Natural Immunity

Natural immunity refers to the antibody defence that your body generates after being infected with a virus. Natural immunity differs from one individual to the next and from one germ to another. People who have had measles, for example, are less likely to have it again, although this is not true for all infections. It is conceivable that a little case of a disease will not result in significant natural immunity. 

During flu season or other times of sickness, people generally seek out certain foods or vitamin supplements intended to boost Natural Immunity. Vitamin C is found in citrus fruits, chicken soup, and honey-infused tea. Our immune system, on the other hand, is complex and influenced by a perfect balance of numerous components, not only diet and certainly not by any single meal or vitamin.

What Is Natural Immunity?

Your Natural Immunity system keeps you safe from infections and disorders. Antibodies are proteins that assist the body in fighting or killing infections such as viruses and bacteria. You obtain protection or immunity when your immune system generates an antibody against a disease.

When you become infected with a germ, your natural immunity, meaning and examples react by creating antibodies against the infection. As a result of the infection, you may become unwell. If you are exposed to that infection again, your body’s defences will recognize it and use antibodies to combat it. As a result, you are less likely to become infected again.

Can’t natural immunity be better than vaccines and immunisation?

Vaccination activates your child’s natural immunological response. Immunisation stimulates your child’s natural immunity, meaning and examples causing it to produce disease-fighting antibodies, a natural biological function. Immunisation simply permits your child to acquire these antibodies before illness exposure and without catching the condition.

If your child is exposed to disease after getting immunised, they will be better able to fight it off and prevent being ill. If your kid is not immunised, their body will be unable to develop immunity to – or armour against – the illness. If your child is not immunised, they are at risk of becoming really ill.
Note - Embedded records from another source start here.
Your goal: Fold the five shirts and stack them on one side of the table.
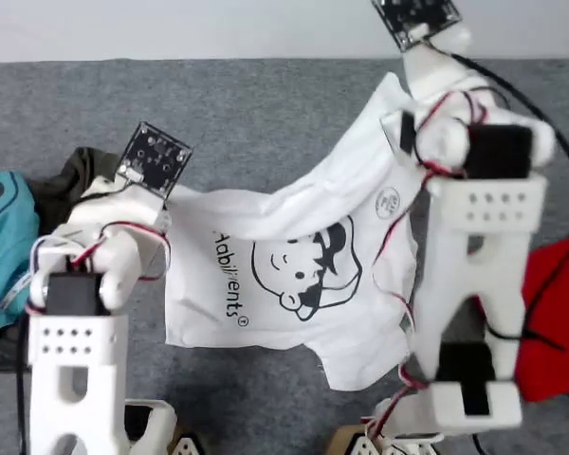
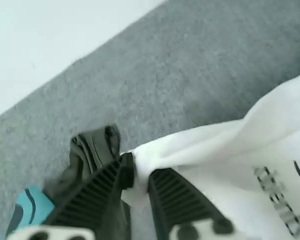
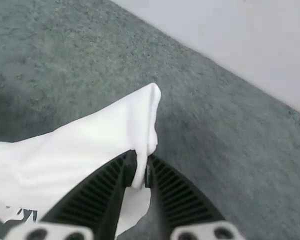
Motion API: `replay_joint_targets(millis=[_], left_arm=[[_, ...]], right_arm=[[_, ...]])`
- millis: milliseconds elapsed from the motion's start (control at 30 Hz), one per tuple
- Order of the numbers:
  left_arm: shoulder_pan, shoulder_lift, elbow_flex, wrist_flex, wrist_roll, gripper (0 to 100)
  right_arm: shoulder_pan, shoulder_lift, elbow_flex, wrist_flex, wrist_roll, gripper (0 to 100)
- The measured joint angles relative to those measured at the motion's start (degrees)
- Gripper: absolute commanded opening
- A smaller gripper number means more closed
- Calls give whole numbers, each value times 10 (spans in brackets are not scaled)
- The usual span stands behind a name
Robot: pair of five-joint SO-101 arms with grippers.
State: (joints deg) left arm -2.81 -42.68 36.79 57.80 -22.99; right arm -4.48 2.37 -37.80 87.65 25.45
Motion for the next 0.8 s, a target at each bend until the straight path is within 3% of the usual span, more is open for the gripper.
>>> replay_joint_targets(millis=[367,800], left_arm=[[0,272,-104,-164,0,3],[-8,643,-466,-142,0,3]], right_arm=[[17,182,1,-165,-1,11],[58,322,1,-386,-1,11]])
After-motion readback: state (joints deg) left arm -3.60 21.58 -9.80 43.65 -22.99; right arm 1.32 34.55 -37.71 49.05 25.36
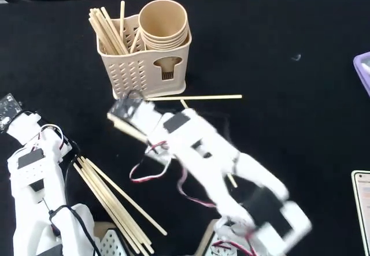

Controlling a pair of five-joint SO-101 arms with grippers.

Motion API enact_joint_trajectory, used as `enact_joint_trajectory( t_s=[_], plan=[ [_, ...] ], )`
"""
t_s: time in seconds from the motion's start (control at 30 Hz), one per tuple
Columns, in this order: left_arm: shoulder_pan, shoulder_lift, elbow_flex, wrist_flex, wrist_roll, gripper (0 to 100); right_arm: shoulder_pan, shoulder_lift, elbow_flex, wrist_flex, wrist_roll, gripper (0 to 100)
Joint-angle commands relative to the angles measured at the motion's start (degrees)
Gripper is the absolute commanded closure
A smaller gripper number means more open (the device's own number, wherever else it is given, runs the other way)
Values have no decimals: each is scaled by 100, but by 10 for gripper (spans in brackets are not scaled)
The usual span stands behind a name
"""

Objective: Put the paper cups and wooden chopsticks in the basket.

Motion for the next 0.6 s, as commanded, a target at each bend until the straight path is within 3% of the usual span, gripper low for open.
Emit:
enact_joint_trajectory(
  t_s=[0.0, 0.13, 0.23, 0.43, 0.57],
  plan=[
    [-48, -123, -13, -105, 44, 891, 88, -1666, -136, 308, 18, 988],
    [-48, -123, -22, -105, 44, 891, -114, -3081, -488, 360, -9, 988],
    [-31, -123, -13, -114, 44, 891, -185, -3626, -1138, -18, -484, 988],
    [-13, -123, 4, -114, 44, 891, 44, -3407, -1525, -2426, -1864, 987],
    [-13, -123, 4, -114, 44, 891, 176, -2844, -1490, -4176, -2338, 987]
  ],
)
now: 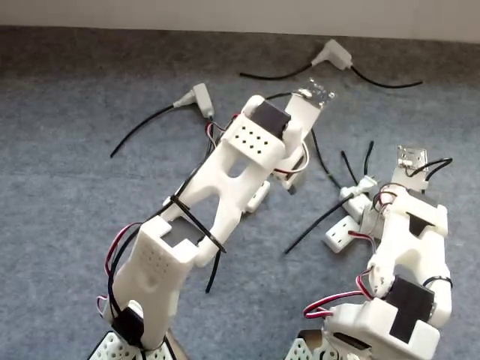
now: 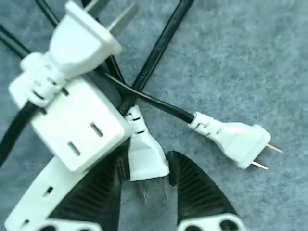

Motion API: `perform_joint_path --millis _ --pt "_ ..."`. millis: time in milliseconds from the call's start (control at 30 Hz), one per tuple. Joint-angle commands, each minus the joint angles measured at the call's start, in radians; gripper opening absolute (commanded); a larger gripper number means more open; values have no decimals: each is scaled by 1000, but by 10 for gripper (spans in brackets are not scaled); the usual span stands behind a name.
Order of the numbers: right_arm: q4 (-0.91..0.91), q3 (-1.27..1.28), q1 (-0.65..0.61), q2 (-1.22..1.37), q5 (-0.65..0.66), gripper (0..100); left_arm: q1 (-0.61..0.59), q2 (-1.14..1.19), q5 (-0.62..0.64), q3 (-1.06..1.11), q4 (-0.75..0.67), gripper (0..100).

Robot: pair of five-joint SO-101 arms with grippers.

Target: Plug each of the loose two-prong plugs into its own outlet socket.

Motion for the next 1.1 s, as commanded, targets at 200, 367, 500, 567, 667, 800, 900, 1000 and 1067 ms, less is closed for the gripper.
perform_joint_path --millis 200,367,500,567,667,800,900,1000,1067 --pt "358 -269 -53 -139 9 9 -12 -13 9 -5 -12 239" --pt "565 -496 -113 -260 9 9 -48 -22 9 -12 -12 239" --pt "682 -616 -194 -300 5 9 -113 -21 9 -44 -9 239" --pt "736 -657 -246 -303 3 9 -151 -18 9 -70 -6 239" --pt "802 -713 -308 -305 3 9 -202 -18 9 -94 -5 239" --pt "871 -788 -383 -305 3 10 -245 -22 9 -119 -3 239" --pt "924 -855 -456 -302 3 10 -285 -24 8 -160 -2 239" --pt "961 -901 -555 -302 3 10 -364 -24 6 -237 28 239" --pt "964 -906 -639 -300 3 10 -443 -24 6 -306 54 239"
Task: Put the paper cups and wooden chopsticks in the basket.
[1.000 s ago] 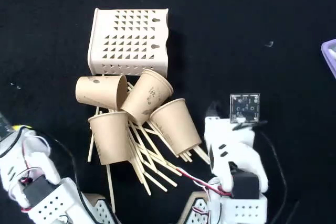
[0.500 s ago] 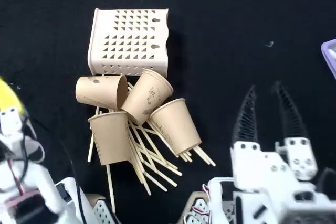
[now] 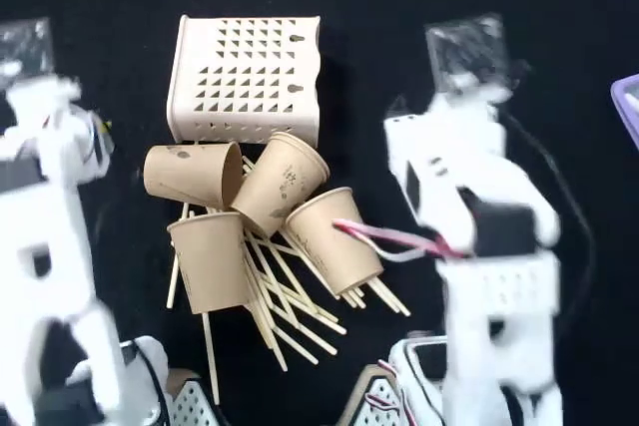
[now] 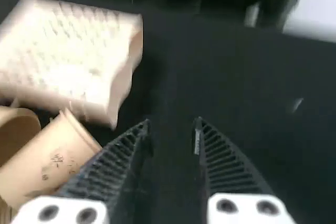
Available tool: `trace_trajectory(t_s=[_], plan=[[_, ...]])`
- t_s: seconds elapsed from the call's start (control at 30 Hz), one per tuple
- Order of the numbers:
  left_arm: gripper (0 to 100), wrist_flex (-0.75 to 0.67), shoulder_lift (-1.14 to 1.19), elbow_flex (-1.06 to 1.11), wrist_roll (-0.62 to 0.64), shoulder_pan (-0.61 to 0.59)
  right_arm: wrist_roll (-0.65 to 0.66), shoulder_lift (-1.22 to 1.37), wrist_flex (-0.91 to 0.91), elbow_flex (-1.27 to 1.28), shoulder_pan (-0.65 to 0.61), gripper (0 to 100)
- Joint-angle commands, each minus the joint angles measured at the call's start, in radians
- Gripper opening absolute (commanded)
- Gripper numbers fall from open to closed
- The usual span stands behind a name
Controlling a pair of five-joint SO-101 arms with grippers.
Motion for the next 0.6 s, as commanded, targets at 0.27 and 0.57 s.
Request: trace_trajectory(t_s=[0.27, 0.57], plan=[[26, 0.493, 0.942, -1.25, 0.029, 0.168, -0.049, 0.096, -0.509, 0.455, 0.049, 13.8], [26, 0.571, 1.405, -1.785, 0.031, 0.157, -0.054, 0.097, -0.588, 0.532, 0.043, 13.8]])
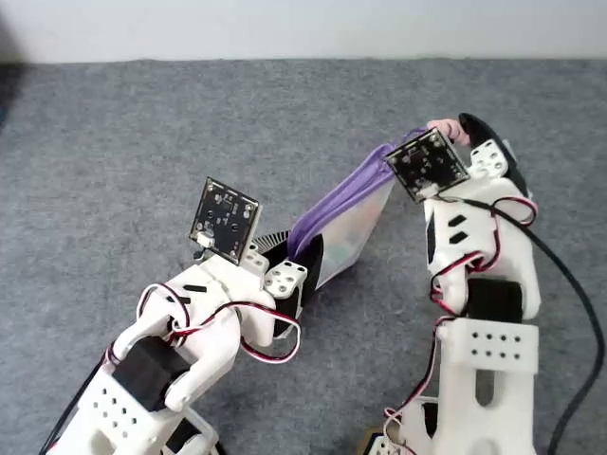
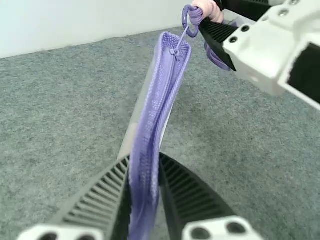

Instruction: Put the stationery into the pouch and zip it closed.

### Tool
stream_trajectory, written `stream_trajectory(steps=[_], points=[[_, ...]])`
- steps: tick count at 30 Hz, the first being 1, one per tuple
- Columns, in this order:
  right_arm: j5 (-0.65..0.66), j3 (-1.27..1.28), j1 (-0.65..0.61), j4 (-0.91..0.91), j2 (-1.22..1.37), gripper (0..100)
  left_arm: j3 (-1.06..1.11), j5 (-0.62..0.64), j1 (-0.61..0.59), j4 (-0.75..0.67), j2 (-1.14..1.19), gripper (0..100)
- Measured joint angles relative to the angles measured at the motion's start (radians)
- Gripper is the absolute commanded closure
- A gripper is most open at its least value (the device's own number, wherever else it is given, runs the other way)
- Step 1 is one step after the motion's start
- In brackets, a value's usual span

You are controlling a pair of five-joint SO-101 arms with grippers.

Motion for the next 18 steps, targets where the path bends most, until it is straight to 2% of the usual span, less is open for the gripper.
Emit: stream_trajectory(steps=[6,13,18], points=[[-0.002,0.003,0.098,-0.037,0.098,99.1,0.002,0.000,0.002,0.049,-0.046,99],[-0.002,-0.002,0.098,-0.038,0.101,99.1,0.002,0.000,0.002,0.071,-0.060,98],[-0.002,0.002,0.080,-0.037,0.077,99.1,0.002,0.000,-0.002,0.081,-0.064,88]])
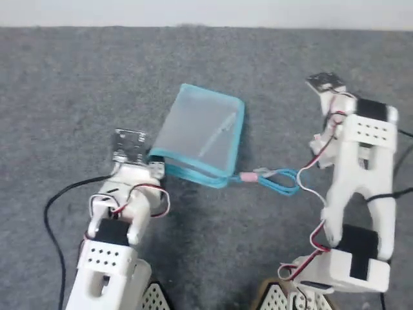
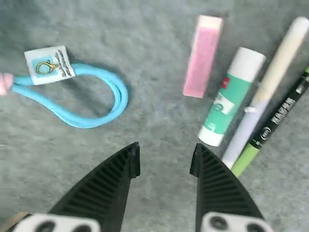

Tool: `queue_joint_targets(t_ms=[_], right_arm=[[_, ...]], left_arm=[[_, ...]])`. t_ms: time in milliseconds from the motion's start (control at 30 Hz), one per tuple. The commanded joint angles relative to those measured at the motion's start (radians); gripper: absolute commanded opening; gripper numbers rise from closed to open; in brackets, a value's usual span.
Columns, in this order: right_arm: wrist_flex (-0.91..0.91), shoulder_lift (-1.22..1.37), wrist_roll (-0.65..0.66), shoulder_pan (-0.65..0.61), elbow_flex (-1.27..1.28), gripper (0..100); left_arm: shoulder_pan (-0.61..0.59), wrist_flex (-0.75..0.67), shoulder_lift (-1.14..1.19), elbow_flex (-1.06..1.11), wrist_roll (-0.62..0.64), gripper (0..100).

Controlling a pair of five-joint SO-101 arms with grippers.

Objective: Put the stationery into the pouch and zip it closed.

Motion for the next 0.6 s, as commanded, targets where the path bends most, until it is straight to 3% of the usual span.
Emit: queue_joint_targets(t_ms=[0, 133, 267, 567], right_arm=[[-0.016, -0.036, 0.041, 0.044, -0.006, 17.3], [-0.016, -0.035, 0.08, 0.116, -0.005, 17.3], [-0.016, 0.001, 0.155, 0.173, -0.009, 17.3], [-0.125, 0.128, 0.27, 0.328, -0.012, 17.3]], left_arm=[[0.095, 0.012, -0.018, -0.033, -0.041, 1], [-0.077, 0.014, -0.011, -0.062, 0.021, 1], [0.021, 0.037, -0.018, -0.028, -0.058, 1], [-0.026, 0.037, -0.017, -0.024, -0.04, 1]])
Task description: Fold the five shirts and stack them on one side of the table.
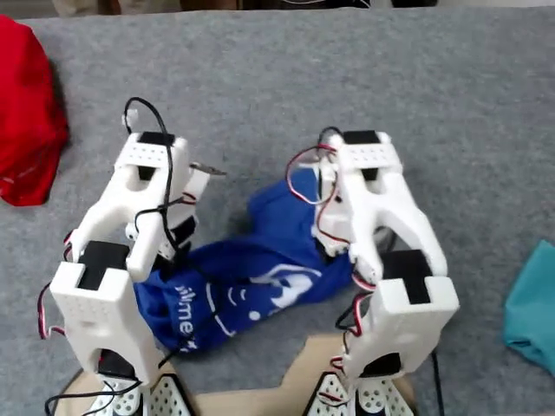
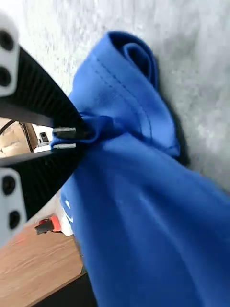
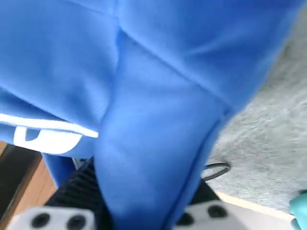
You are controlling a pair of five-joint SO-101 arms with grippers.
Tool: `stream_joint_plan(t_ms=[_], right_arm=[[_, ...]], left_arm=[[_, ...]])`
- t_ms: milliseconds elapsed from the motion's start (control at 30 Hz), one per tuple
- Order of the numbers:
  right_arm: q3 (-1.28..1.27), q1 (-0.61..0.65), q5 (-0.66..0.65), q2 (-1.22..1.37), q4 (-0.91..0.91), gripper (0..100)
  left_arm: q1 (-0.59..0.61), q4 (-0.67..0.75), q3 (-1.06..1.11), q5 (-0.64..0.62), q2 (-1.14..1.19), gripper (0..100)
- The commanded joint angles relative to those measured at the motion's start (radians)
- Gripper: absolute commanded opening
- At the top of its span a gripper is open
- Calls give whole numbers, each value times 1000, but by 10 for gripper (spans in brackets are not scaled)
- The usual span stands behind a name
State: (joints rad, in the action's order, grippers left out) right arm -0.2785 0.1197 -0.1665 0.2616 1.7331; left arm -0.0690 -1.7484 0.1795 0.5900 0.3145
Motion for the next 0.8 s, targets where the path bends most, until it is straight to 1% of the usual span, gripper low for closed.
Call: stream_joint_plan(t_ms=[0, 233, 367, 433, 500, 667, 767], right_arm=[[-58, -62, -54, -61, -9, 5], [-125, -127, -135, -62, -3, 21], [-114, -122, -133, -62, 29, 130], [-85, -111, -133, -62, 49, 178], [-61, -111, -133, -71, 49, 205], [-4, -107, -133, -171, 52, 227], [16, -110, -132, -262, 54, 263]], left_arm=[[-11, -9, 6, -21, -58, 20], [-11, -9, 8, -28, -58, 20], [-11, -8, 9, 23, -56, 22], [-11, 6, -5, 5, -58, 24], [-6, 8, -37, -35, -58, 29], [-3, 8, -120, -103, -58, 148], [0, 8, -203, -189, -58, 197]])
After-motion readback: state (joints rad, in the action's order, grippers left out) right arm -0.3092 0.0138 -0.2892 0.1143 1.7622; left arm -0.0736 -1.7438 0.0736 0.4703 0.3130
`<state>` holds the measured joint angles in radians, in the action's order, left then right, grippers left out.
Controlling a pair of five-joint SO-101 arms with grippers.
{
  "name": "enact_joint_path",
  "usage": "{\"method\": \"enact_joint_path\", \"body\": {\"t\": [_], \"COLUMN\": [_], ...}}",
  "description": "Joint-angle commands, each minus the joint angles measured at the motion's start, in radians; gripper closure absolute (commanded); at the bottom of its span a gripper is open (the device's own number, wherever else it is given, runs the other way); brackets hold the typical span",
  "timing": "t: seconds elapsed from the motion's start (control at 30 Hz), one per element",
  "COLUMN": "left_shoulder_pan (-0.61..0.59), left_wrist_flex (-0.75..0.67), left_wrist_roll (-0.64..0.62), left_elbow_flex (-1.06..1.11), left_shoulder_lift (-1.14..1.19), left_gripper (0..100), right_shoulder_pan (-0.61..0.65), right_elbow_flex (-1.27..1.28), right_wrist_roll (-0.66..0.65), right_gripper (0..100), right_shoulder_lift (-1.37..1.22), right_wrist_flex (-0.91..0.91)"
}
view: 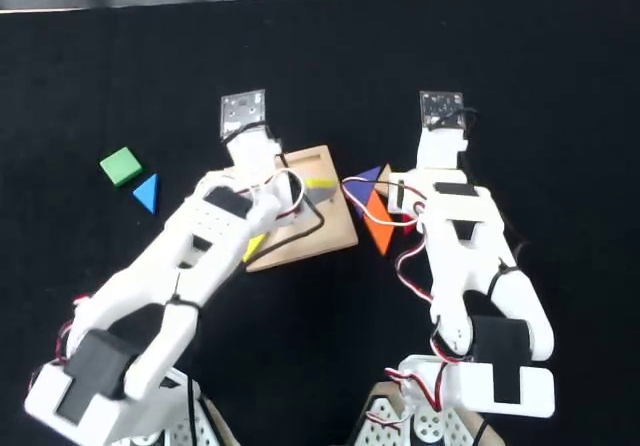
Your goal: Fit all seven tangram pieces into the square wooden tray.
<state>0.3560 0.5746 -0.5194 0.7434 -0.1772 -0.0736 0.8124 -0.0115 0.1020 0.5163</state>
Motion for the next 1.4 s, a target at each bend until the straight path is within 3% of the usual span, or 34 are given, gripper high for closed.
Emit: {"method": "enact_joint_path", "body": {"t": [0.0,0.27,0.97,1.17,1.37], "left_shoulder_pan": [-0.015,-0.145,-0.111,-0.153,-0.151], "left_wrist_flex": [0.048,0.008,-0.003,-0.005,-0.124], "left_wrist_roll": [0.008,0.057,0.054,0.052,0.052], "left_elbow_flex": [0.058,0.076,0.090,0.093,0.143], "left_shoulder_lift": [-0.064,-0.064,-0.026,-0.026,0.021], "left_gripper": [66,66,66,66,66], "right_shoulder_pan": [-0.014,-0.014,0.018,0.018,0.021], "right_elbow_flex": [-0.016,-0.016,-0.013,-0.013,-0.013], "right_wrist_roll": [0.003,0.003,0.000,0.000,0.000], "right_gripper": [98.5,98.5,98.5,98.5,98.5], "right_shoulder_lift": [0.018,0.018,0.010,0.010,0.010], "right_wrist_flex": [-0.020,-0.020,-0.020,-0.020,-0.020]}}
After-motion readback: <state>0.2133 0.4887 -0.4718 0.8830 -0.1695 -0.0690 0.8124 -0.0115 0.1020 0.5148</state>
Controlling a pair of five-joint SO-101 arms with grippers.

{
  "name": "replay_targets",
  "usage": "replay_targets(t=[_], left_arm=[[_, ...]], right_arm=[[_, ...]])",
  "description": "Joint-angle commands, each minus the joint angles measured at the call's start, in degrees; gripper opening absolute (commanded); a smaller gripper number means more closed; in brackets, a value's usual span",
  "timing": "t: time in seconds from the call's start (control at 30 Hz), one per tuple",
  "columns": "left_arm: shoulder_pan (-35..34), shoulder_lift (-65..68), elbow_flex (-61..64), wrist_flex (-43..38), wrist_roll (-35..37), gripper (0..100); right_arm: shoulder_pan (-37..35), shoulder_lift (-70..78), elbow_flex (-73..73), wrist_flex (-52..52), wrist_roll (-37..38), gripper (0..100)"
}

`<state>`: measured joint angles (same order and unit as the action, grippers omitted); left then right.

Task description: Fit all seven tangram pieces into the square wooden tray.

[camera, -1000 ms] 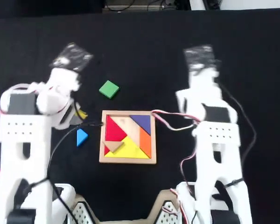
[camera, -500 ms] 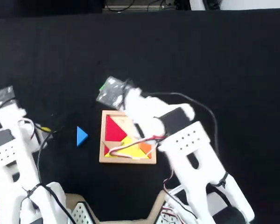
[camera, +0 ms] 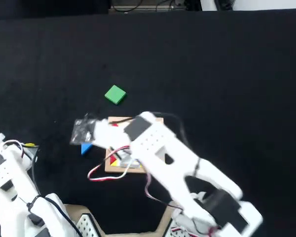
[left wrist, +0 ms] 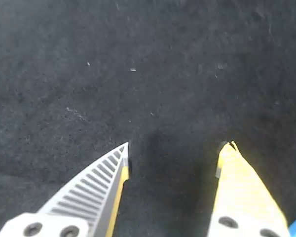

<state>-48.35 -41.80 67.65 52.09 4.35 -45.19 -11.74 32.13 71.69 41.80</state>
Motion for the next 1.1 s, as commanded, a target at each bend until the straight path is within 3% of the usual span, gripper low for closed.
replay_targets(t=[0.0,0.6,1.07], left_arm=[[-0.57,-0.62,0.04,-1.85,0.35,28],[0.75,-0.62,0.22,-1.93,0.09,28],[0.75,-0.62,0.31,-1.93,0.09,28]], right_arm=[[-0.53,4.09,-2.86,-3.87,4.13,16.9],[0.0,16.84,-11.21,-4.57,6.15,16.9],[-1.93,17.1,-11.38,-2.73,5.54,17.0]])
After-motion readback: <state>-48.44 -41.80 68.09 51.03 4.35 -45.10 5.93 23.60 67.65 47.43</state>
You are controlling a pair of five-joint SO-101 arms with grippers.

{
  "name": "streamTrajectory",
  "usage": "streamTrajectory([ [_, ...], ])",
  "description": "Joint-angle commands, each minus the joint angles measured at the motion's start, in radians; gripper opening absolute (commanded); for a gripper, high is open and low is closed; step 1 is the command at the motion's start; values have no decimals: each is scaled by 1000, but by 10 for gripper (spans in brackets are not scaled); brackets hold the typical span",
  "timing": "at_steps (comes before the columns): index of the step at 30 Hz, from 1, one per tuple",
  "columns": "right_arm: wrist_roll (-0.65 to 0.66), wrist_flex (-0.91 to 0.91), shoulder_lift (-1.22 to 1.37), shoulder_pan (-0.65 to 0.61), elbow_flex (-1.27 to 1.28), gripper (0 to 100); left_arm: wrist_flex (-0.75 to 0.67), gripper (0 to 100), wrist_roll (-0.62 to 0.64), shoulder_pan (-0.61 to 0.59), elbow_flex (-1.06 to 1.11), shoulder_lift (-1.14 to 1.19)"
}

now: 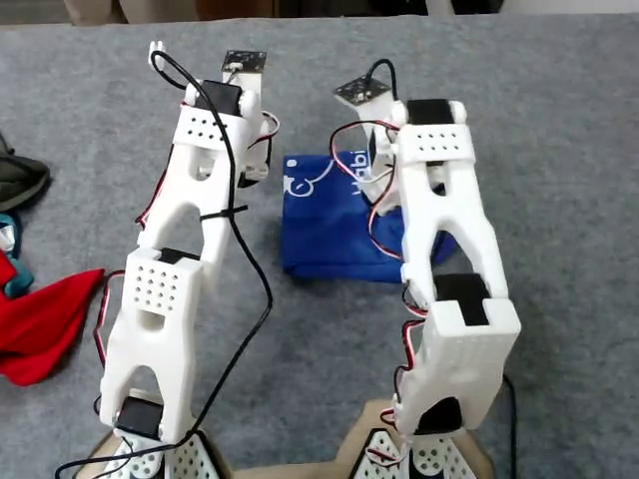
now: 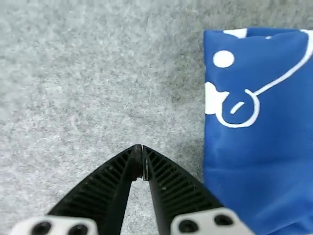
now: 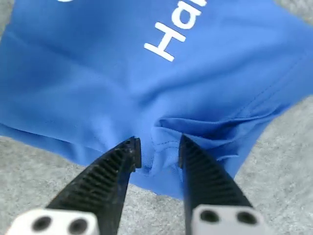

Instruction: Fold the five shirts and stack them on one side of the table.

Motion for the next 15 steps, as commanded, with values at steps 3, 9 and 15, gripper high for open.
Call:
streamTrajectory([
  [3, -8, -6, 1, -25, -44, 164, -12, 19, -8, -12, -5, 4],
  [9, -6, -31, 16, -33, 13, 164, -14, 19, -8, -6, -8, 30],
  [15, -2, -77, 10, -27, 91, 164, -14, 19, -8, -6, -8, 30],
])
How Long Does Natural Immunity Last?

  • However, natural disease immunity might deteriorate with time. The rate at which this occurs is determined by the condition.
  • If someone develops natural immunity due to a COVID-19 infection, for example, the protection may disappear after three months. A youngster who catches measles, on the other hand, is unlikely to acquire it again.
  • Here’s how different forms of immunity stack up against COVID-19, including the distinctions between natural and vaccine-induced immunity.

Types of Immunity

Immunity against disease is conferred by antibodies to that illness in a person’s system. Antibodies are proteins produced by the body to neutralise or destroy toxins or disease-causing germs. Antibodies are specific to a certain sickness. Measles antibodies, for example, will guard against measles but will have no effect if a person is exposed to mumps.

There are two types of immunity: active and passive.

Active Immunity

When the immune system is exposed to a disease organism, antibodies against that illness are produced. This is referred to as active immunity. Active immunity can be developed in two ways: naturally or by vaccination.

  • Natural immunity is obtained by being exposed to the disease organism and then infected with it.
  • Vaccine-induced immunity is achieved by injecting the body with the disease organism’s dead or weakened form.

If an immune person comes into contact with the sickness again, their immune system will recognize it and generate the antibodies needed to battle it. Active immunity lasts a long time, perhaps even a lifetime.

Passive Immunity

Passive immunity occurs when a person is given antibodies against disease rather than creating them through their own immune system.

  • A newborn child receives passive immunity from its mother via the placenta.
  • Passive immunity can also be provided by antibody-containing blood products such as immune globulin, which can be given when temporary protection against a specific ailment is required.

Passive immunity provides immediate protection, whereas active immunity takes time to develop typically several weeks. On the other hand, passive immunity is only temporary, lasting only a few weeks or months. Active immunity is the only kind that lasts a long period.

Is Natural Immunity Better Than a Vaccine?

While natural active immunity can make you immune to disease after only one sickness, there is a catch: you must first become unwell. On the other hand, many illnesses might cause serious health issues that last a lifetime.

Chickenpox can cause lung infections, pneumonia, blood infections, sepsis, and brain oedema in certain cases. Until a vaccine was found, this common paediatric disease resulted from about 10,000 hospitalizations each year.

How long does a baby have Natural Immunity?

Want to know how long a baby has natural immunity? During the latter three months of pregnancy, antibodies from nature are given to their unborn children via the placenta. This type of response is known as passive immunity since the child was given antibodies rather than creating them on its own.

Antibodies are proteins that the immune system produces to help the body defend itself against infections and viruses. The longer duration of immunity determines the amount and kind of antibodies passed down to the newborn.

Conclusion 

When a high percentage of a population is immune to a disease, it is called herd immunity. It can help prevent or delay the spread of infectious diseases like measles and swine flu. SARS-CoV-2 is no exception for outwitting and concealing itself from the immune system.